İstanbul Kimyevi Maddeler ve Mamülleri İhracatçıları Birliği Başkanı Murat Akyüz, Rusya’nın sadece bugün değil her dönemde kendilerini engelleyen bir tavır sergilediğini belirterek, “Geçtiğimiz yıllarda sektör olarak düzenlediğimiz fuarlarda ve ticaret heyetlerinde Rusya bize ticaret ortağı olarak yaklaşmadı.
Kontrolü maksimum düzeye çıkardı ve firmalarımızı zor duruma düşürdü” diyor. 1 Ocak sonrasında tüm zorluklara rağmen ihracat yapmaya devam ettiklerini ifade eden Akyüz, şöyle devam ediyor: “Gelişmelere baktığımız zaman sorun yakın zamanda çözüleceğe benzemiyor.
Bu nedenle Rusya’ya alternatif olabilecek pazarlara yönelmiş durumdayız.
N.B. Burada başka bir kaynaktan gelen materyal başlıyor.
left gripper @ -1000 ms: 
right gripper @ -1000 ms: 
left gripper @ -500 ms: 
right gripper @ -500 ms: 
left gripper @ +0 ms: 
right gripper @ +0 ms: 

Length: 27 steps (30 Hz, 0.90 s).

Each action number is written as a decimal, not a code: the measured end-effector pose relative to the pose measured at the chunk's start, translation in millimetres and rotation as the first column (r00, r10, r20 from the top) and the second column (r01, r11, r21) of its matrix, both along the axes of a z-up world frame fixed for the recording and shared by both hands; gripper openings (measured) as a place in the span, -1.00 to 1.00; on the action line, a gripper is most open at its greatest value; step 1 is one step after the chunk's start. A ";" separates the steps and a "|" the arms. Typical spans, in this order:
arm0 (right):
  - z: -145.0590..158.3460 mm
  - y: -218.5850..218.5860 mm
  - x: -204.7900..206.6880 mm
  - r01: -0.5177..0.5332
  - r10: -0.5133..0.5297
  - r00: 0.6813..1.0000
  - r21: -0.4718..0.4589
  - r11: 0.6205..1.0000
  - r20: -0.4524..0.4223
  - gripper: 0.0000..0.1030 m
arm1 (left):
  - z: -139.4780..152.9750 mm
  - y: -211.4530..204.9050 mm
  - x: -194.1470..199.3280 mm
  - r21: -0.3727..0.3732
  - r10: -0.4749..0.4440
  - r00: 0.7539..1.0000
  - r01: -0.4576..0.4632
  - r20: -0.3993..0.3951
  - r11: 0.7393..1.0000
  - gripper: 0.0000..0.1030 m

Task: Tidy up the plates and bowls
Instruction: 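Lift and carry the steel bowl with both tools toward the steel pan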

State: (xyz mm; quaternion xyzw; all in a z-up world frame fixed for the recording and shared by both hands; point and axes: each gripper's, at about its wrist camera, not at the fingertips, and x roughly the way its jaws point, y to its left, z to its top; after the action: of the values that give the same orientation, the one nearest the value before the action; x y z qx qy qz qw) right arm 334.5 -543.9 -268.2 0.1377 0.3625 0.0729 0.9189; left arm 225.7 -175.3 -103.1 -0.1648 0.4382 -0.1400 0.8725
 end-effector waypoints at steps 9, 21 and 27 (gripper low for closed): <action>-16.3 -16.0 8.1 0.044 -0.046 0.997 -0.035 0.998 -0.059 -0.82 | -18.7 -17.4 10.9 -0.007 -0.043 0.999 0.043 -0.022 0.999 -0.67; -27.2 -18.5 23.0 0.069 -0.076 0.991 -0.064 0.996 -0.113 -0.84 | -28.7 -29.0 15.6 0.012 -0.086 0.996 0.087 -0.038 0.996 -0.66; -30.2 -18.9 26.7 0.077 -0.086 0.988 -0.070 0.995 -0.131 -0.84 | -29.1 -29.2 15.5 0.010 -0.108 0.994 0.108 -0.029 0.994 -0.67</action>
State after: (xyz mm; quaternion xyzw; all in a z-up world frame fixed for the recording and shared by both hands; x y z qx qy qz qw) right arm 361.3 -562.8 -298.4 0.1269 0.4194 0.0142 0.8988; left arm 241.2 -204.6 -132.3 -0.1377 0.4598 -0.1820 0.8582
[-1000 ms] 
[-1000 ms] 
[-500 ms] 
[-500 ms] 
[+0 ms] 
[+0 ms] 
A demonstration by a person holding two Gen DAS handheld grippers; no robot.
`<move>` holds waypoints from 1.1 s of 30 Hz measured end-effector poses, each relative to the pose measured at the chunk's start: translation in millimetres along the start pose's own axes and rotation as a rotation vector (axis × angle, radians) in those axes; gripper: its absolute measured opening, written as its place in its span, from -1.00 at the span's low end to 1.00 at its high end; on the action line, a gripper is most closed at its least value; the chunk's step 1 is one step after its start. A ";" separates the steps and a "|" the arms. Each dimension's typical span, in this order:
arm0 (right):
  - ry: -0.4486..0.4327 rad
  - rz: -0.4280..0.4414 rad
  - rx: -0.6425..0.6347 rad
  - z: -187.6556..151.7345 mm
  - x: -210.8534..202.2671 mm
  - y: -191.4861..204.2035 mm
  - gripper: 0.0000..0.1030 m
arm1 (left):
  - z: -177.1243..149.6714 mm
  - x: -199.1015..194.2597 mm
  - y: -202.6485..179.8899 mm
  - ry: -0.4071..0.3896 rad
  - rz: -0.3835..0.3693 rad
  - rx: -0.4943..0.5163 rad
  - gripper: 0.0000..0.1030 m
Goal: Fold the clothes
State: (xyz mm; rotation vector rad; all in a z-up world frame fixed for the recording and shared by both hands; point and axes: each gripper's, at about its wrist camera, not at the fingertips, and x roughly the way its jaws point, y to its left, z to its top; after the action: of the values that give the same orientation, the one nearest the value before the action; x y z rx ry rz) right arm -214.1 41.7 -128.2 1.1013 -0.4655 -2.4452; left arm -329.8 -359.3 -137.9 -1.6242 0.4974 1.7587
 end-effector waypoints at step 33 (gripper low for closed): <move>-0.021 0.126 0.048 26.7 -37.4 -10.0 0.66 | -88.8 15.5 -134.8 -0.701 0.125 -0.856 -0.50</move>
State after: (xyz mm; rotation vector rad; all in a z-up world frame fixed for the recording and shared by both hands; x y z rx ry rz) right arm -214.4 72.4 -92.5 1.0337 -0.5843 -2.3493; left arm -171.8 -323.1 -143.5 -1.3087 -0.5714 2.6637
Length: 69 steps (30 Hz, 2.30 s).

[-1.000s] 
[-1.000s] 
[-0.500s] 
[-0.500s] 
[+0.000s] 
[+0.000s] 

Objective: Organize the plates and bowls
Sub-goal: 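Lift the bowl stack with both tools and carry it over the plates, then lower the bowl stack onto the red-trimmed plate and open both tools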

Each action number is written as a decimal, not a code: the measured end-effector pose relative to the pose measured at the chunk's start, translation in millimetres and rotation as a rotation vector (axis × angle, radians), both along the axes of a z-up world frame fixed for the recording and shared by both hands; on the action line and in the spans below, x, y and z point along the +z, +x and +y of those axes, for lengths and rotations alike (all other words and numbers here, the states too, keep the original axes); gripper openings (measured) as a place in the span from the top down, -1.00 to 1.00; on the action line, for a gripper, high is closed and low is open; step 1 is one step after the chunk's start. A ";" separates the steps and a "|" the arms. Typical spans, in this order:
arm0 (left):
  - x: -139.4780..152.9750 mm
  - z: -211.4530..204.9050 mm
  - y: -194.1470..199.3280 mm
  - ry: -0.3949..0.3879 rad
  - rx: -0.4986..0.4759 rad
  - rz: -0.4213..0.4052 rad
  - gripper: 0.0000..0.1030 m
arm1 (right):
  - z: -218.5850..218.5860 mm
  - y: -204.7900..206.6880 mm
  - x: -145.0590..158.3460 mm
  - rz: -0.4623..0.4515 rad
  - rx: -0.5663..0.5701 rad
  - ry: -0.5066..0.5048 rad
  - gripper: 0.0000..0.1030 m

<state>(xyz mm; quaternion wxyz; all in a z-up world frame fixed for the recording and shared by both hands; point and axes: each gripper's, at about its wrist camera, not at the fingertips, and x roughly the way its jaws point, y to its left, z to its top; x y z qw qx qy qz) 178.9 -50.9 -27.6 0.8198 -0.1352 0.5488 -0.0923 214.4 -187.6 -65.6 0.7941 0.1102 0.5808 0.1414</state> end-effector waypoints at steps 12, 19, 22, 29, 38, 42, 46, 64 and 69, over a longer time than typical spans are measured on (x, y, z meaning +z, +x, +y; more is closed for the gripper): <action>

Özellikle Afrika’daki belirli noktalara hiç ihracat gerçekleştirmedik. Bu bölgeleri önemsiyoruz. Diğer yandan Avrupa Birliği'ne ihracatımız da düzenli olarak artıyor ama Avrupa’nın bazı noktalarında ihracatımız halen zayıf. Bu noktaları güçlendirmeye çalışıyoruz.”
DERİCİLER JAPONYA YOLCUSU
2015’te Rusya’ya 235 milyon dolarlık ihracat gerçekleştiren deri ve deri mamülleri sektörü için, kan kaybetmeye devam etse de Rusya hala en büyük pazar. İstanbul Deri ve Deri Mamülleri İhracatçıları Birliği Başkanı Mustafa Şenocak, 1,5 milyar doları bulan toplam ihracatlarının yüzde 16 ile en yüksek payını Rusya’nın aldığını belirtiyor.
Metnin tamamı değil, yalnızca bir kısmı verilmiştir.